→ **REQUIREMENT**: Return the data below unchanged, without images.
***** DATASET EXTRACT *****
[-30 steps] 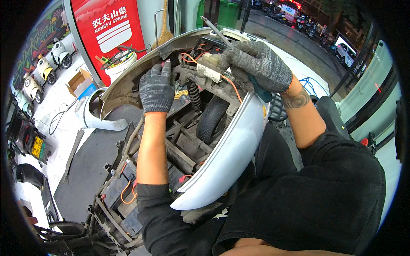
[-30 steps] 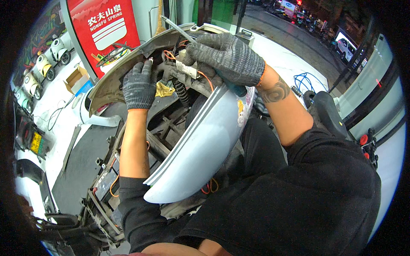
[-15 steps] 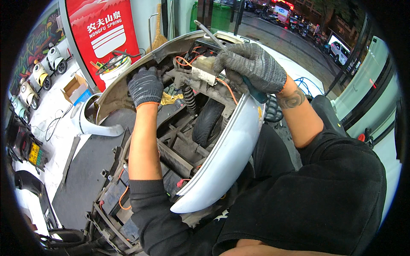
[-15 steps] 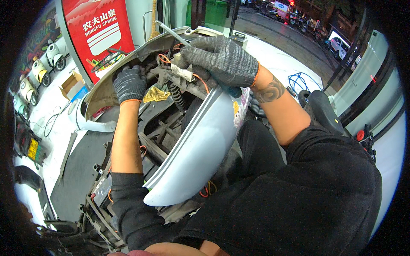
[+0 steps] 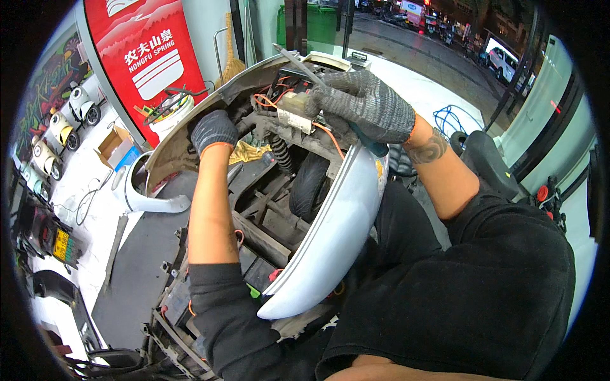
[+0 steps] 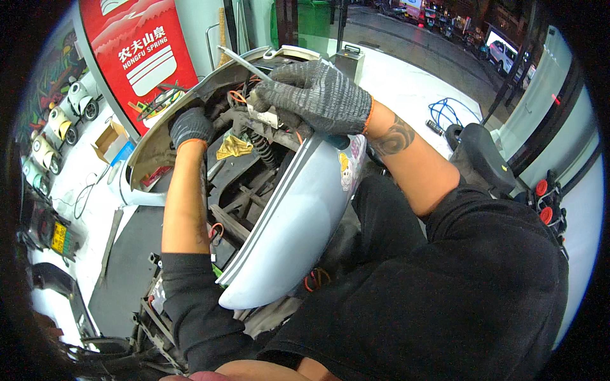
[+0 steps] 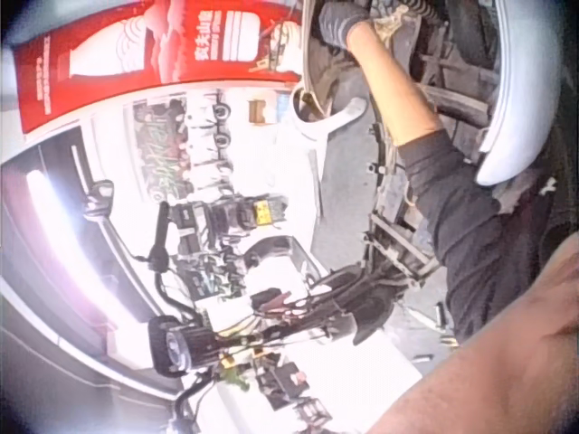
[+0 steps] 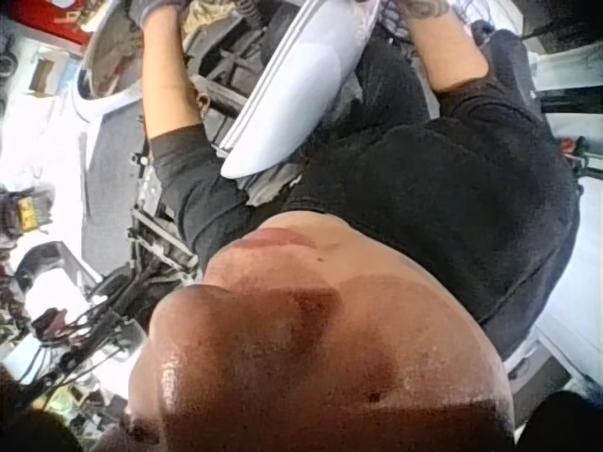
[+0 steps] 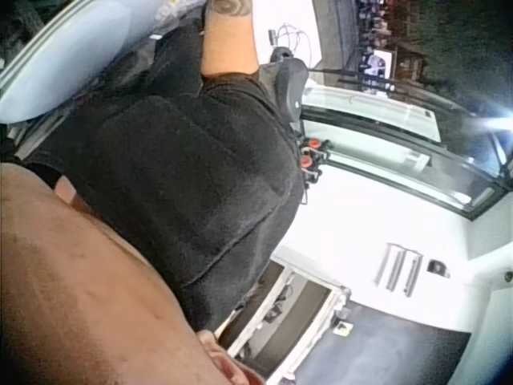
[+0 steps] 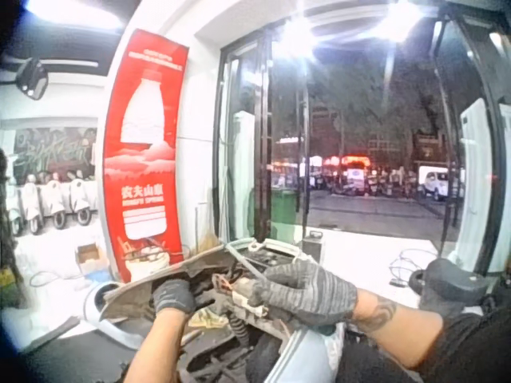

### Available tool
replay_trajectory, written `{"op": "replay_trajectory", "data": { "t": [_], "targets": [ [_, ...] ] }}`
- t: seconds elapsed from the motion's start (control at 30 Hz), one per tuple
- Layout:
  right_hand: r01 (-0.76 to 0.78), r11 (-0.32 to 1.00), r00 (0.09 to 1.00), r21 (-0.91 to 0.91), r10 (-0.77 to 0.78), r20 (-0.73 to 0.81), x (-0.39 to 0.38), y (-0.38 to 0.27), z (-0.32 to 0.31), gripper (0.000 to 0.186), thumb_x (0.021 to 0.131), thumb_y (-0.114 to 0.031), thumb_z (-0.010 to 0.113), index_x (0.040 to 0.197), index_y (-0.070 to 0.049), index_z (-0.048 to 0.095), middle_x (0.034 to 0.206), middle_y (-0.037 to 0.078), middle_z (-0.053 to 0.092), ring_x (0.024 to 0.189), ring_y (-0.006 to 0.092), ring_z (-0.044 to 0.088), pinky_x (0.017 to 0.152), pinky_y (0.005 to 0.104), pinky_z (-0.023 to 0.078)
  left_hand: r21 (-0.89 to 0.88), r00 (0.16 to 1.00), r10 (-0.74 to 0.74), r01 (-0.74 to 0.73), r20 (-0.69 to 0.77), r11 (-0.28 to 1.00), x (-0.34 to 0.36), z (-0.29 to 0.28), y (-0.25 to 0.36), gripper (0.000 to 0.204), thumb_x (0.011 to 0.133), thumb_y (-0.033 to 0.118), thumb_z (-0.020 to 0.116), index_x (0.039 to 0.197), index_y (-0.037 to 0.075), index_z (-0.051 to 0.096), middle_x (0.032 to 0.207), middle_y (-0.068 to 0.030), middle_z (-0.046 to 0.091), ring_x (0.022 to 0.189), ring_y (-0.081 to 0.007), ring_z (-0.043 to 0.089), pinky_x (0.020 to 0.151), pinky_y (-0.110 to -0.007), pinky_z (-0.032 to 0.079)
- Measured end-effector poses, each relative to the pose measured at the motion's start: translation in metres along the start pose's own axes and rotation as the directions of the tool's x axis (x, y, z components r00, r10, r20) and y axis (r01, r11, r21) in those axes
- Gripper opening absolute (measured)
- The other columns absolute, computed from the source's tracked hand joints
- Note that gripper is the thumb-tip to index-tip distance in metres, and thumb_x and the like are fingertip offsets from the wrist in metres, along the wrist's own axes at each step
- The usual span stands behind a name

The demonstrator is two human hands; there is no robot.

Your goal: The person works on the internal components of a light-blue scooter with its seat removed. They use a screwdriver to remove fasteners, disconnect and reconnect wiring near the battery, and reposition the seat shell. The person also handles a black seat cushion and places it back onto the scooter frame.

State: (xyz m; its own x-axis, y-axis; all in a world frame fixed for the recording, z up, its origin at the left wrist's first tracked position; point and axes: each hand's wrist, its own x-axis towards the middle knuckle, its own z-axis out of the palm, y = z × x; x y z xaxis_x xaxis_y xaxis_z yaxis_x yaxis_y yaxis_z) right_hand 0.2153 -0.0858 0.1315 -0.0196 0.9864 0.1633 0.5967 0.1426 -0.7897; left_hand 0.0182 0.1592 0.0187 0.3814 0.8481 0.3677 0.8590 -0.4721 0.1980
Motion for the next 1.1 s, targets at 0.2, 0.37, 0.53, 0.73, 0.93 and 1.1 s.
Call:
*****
→ **EXERCISE OUTPUT**:
[-30 steps] 
[-30 steps] 
[-15 steps] 
[-15 steps] 
[+0 steps] 
[+0 steps] 
[+0 steps] 
[+0 steps] 
[+0 steps] 
[+0 steps] 

### Available tool
replay_trajectory, written `{"op": "replay_trajectory", "data": { "t": [_], "targets": [ [_, ...] ] }}`
- t: seconds elapsed from the motion's start (control at 30 Hz), one per tuple
- Layout:
  right_hand: r01 (-0.76 to 0.78), r11 (-0.32 to 1.00), r00 (0.09 to 1.00), r21 (-0.91 to 0.91), r10 (-0.77 to 0.78), r20 (-0.73 to 0.81), x (-0.39 to 0.38), y (-0.38 to 0.27), z (-0.32 to 0.31), gripper (0.000 to 0.186), thumb_x (0.021 to 0.131), thumb_y (-0.114 to 0.031), thumb_z (-0.010 to 0.113), index_x (0.040 to 0.197), index_y (-0.070 to 0.049), index_z (-0.048 to 0.095), middle_x (0.034 to 0.206), middle_y (-0.037 to 0.078), middle_z (-0.053 to 0.092), ring_x (0.024 to 0.189), ring_y (-0.006 to 0.092), ring_z (-0.044 to 0.088), pinky_x (0.017 to 0.152), pinky_y (0.005 to 0.104), pinky_z (-0.023 to 0.078)
  left_hand: r21 (-0.89 to 0.88), r00 (0.16 to 1.00), r10 (-0.74 to 0.74), r01 (-0.74 to 0.73), r20 (-0.69 to 0.77), r11 (-0.28 to 1.00), x (-0.34 to 0.36), z (-0.29 to 0.28), y (-0.25 to 0.36), gripper (0.000 to 0.204), thumb_x (0.011 to 0.133), thumb_y (-0.033 to 0.118), thumb_z (-0.020 to 0.116), index_x (0.039 to 0.197), index_y (-0.037 to 0.075), index_z (-0.051 to 0.096), middle_x (0.032 to 0.207), middle_y (-0.068 to 0.030), middle_z (-0.046 to 0.091), ring_x (0.022 to 0.189), ring_y (-0.081 to 0.007), ring_z (-0.043 to 0.089), pinky_x (0.020 to 0.151), pinky_y (-0.110 to -0.007), pinky_z (-0.032 to 0.079)
- Measured end-effector poses, each relative to the pose measured at the motion's start: translation in metres along the start pose's own axes and rotation as the directions of the tool's x axis (x, y, z components r00, r10, r20) and y axis (r01, r11, r21) in those axes
- Gripper opening absolute (measured)
- The other columns absolute, computed from the source's tracked hand joints
- Note that gripper is the thumb-tip to index-tip distance in metres, and thumb_x and the like are fingertip offsets from the wrist in metres, along the wrist's own axes at each step
- The usual span stands behind a name

The demonstrator is two human hands; there is no robot.

Your goal: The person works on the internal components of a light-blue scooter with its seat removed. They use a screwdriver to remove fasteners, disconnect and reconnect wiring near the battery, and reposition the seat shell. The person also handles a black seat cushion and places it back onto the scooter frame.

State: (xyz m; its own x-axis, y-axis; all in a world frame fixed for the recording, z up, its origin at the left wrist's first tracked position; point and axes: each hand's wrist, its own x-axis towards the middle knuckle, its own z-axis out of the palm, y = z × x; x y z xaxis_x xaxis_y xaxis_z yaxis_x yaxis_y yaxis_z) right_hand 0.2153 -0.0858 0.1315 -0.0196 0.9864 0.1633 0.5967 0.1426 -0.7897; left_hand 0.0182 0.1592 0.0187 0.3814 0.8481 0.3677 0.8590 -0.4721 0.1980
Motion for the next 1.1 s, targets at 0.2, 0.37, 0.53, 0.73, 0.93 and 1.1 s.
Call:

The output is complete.